Più suolo artificiale nonostante il calo demografico

Tutto questo avviene mentre, al contrario, la popolazione italiana è in continuo calo. Da questo si intuisce, quindi, che anche il consumo di suolo in rapporto al numero di abitanti (consumo di suolo pro-capite) sta crescendo. Ancora nel rapporto si può infatti leggere che «il suolo consumato pro-capite aumenta ancora dal 2022 al 2023 di 1,3 m2/ab», con una di superficie artificiale di 366,7 m2 per ogni abitante.

Questo si spiega in vari modi, anche se può far riflettere il fatto che il nostro stile di vita ci porti come società a utilizzare aree ancora naturali, seppur in numero sempre minore. Tornando però alle cause, l’uso residenziale è minoritario. Rappresenta infatti soltanto il 16 per cento del nuovo suolo consumato, che invece è influenzato soprattutto da attività produttive, commerciali e dalla logistica che influisce su 500 nuovi ettari di suolo artificiale. Oppure abbiamo, in particolare nelle aree urbane, grandi spazi coperti da pavimentazione, come piazzali e parcheggi.

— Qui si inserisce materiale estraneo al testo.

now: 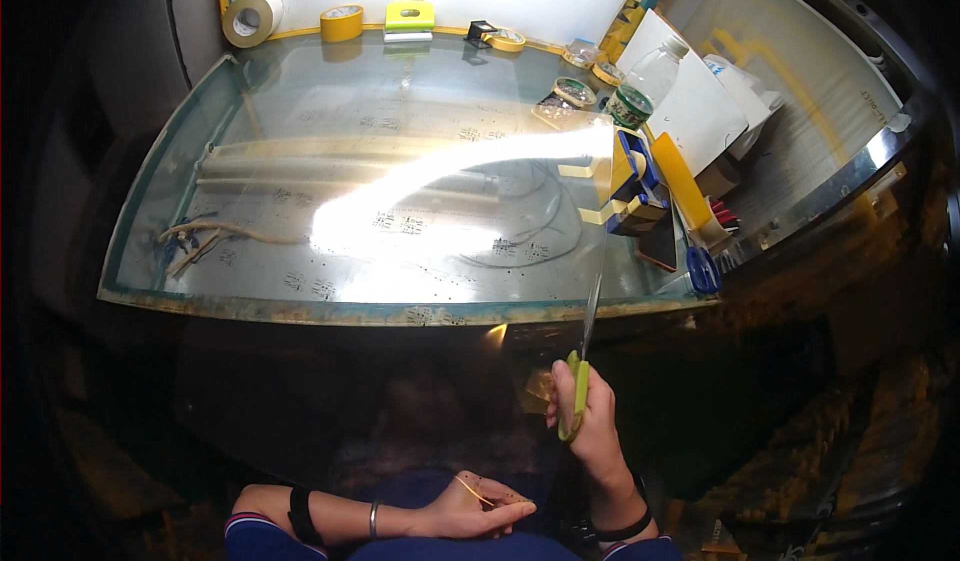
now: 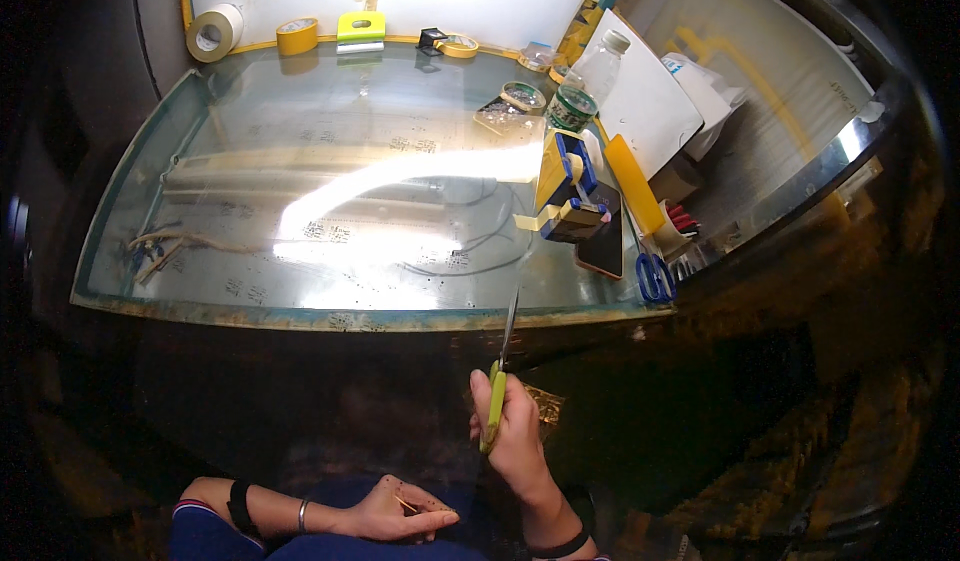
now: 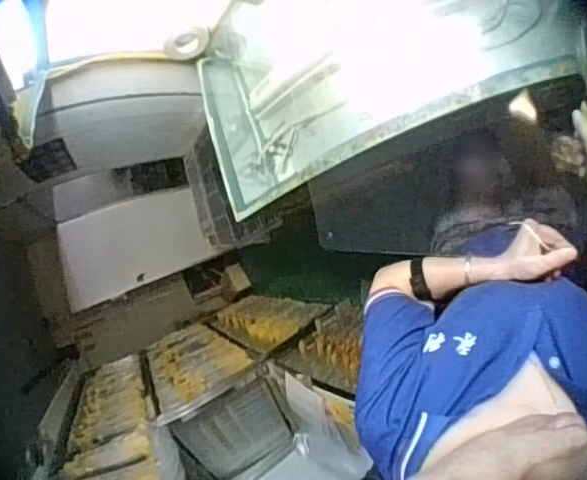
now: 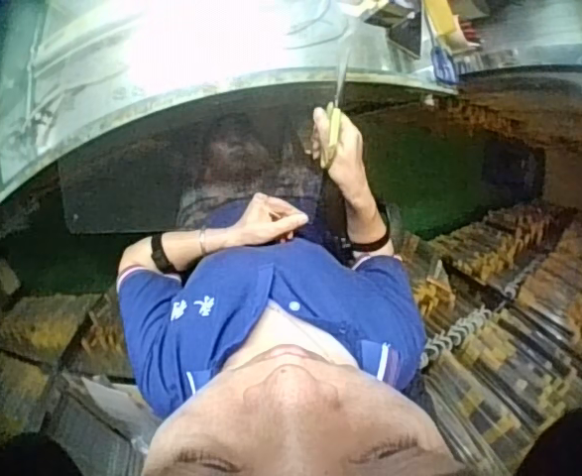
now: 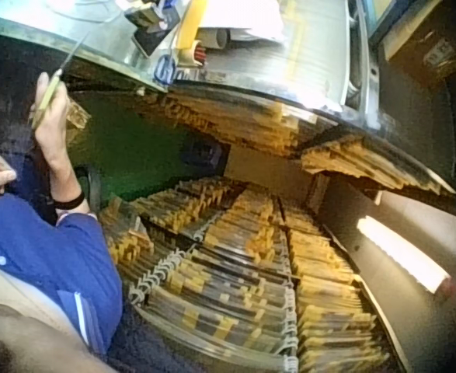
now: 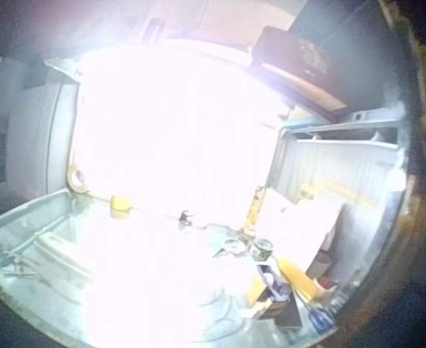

Spesso, inoltre, le aree urbane presentano «infrastrutture che necessitano di manutenzione o che sono magari stato di degrado», racconta Munafò. Dovrebbe quindi essere una priorità, per non consumare nuovo suolo, intervenire sull'esistente, «però chiaramente comporta delle difficoltà operative, economiche. È più semplice costruire su un terreno agricolo, piuttosto che intervenire sull'esistente».

Questo ci porta quindi all’elefante nella stanza, la mancanza di una normativa nazionale a fronte di obiettivi già indicati. Ci sono alcune proposte di legge che stanno compiendo il loro iter parlamentare, ma risultano soltanto assegnate o in esame presso una commissione da mesi.

Lo stesso ministro dell’Ambiente Gilberto Pichetto Fratin aveva parlato della necessità di una legge nazionale – che ancora non c’è – un anno fa circa, alla fiera Ecomondo. Una legge nazionale servirebbe soprattutto, spiega Munafò, «per dare un quadro omogeneo di indirizzo e omogeneo a tutte le iniziative di livello regionale e locale.

Ad esempio, noi non abbiamo neanche una definizione omogenea del termine consumo di suolo» e spesso le normative regionali sono entrate in vigore prima della definizione degli obiettivi attuali e sono quindi desuete. Secondo Munafò «bisogna sicuramente fare in modo che ci sia un quadro chiaro di riferimento per dare degli indirizzi che sono poi necessari a rivedere ad esempio le previsioni urbanistiche dei piani comunali, per fare in modo che ci sia effettivamente un riorientamento delle azioni sull’esistente».